Now, we claim that in fact this map is injective: that is, we can't take two words $a_1 a_2 \dots a_n$ and $b_1 b_2 \dots b_m$ and produce the same member of the free group. (That is, we show that $\rho_{a_1} \rho_{a_2} \dots \rho_{a_n} = \rho_{b_1} \rho_{b_2} \dots \rho_{b_m}$ implies $a_1 \dots a_n = b_1 \dots b_m$.) Indeed, if the two functions ("elements of the free group") are equal, then they must in particular do the same thing when they are applied to the empty word $\varepsilon$. But by the "key notice" above, when we evaluate $\rho_{a_1} \rho_{a_2} \dots \rho_{a_n}$ at the empty word, we get $a_n a_{n-1} \dots a_2 a_1$; and when we evaluate $\rho_{b_1} \rho_{b_2} \dots \rho_{b_m}$ at the empty word, we get $b_m b_{m-1} \dots b_2 b_1$; so the two words must be equal after all. [todo: we've got this backwards]

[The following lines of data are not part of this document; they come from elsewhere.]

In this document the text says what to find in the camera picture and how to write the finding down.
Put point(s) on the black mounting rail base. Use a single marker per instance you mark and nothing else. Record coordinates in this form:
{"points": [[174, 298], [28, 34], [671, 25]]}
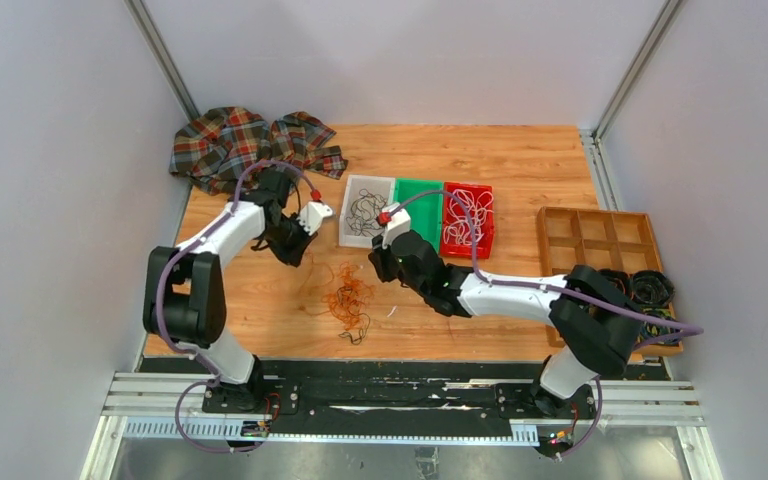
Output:
{"points": [[361, 403]]}

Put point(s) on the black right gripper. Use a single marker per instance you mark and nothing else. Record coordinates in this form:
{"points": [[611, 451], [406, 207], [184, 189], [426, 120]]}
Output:
{"points": [[379, 257]]}

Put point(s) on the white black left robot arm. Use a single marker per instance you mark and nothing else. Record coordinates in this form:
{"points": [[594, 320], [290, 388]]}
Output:
{"points": [[185, 302]]}

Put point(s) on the plaid flannel shirt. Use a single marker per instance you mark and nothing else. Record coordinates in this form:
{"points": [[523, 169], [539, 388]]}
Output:
{"points": [[212, 151]]}

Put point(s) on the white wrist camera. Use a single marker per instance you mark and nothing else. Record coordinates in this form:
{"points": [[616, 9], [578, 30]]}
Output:
{"points": [[312, 216], [395, 223]]}

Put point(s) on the red plastic bin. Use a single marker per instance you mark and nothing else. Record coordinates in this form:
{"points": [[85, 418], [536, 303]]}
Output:
{"points": [[473, 227]]}

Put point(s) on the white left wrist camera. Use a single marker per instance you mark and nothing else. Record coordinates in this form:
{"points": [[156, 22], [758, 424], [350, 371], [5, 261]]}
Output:
{"points": [[312, 216]]}

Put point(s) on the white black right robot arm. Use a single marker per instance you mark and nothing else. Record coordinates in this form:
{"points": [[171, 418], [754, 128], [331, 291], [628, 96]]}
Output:
{"points": [[594, 318]]}

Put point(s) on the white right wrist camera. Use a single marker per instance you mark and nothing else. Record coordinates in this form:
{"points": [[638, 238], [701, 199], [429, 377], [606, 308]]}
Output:
{"points": [[395, 223]]}

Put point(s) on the white plastic bin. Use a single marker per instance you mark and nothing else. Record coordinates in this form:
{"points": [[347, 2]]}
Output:
{"points": [[363, 200]]}

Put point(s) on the green plastic bin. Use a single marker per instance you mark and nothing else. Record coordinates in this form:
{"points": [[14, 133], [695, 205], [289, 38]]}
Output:
{"points": [[426, 213]]}

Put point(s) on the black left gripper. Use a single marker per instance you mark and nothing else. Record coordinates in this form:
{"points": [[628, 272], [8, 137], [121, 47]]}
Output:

Finally, the map is surjective: we can make any member of the free group by "converting the appropriate reduced word into a function". Indeed, the free group is generated by the $\rho_x$ and $\rho_{x^{-1}}$ for $x \in X$, so every element is some $\rho_{x_1} \dots \rho_{x_n}$ for some selection of $x_1, \dots, x_n \in X \cup X^{-1}$. Note that $x_1 \dots x_n$ need not necessarily be freely reduced as a word at the moment; but if it is indeed not freely reduced, so some $x_i, x_{i+1}$ cancel each other out, then removing that pair completely doesn't change the function $\rho_{x_1} \dots \rho_{x_n}$. For example, $\rho_{x_1} \rho_{x_1^{-1}} \rho_{x_2} = \rho_{x_2}$. Hence the process of "performing one step of a free reduction" (i.e. removing a cancelling pair) doesn't change the member of the free group as a function; and since each such removal makes the word shorter, it must eventually terminate. It remains to show that it doesn't matter in what order we remove the cancelling pairs; but that is immediate because we've already shown that our "conversion" process is injective: we started with a member of the free group, so if it corresponds to a freely reduced word then it corresponds to a unique freely reduced word. Since we've just shown that it does indeed correspond to a freely reduced word (by repeatedly removing cancelling pairs), we are done.

The above shows that the free group can be considered just to be the set of reduced words.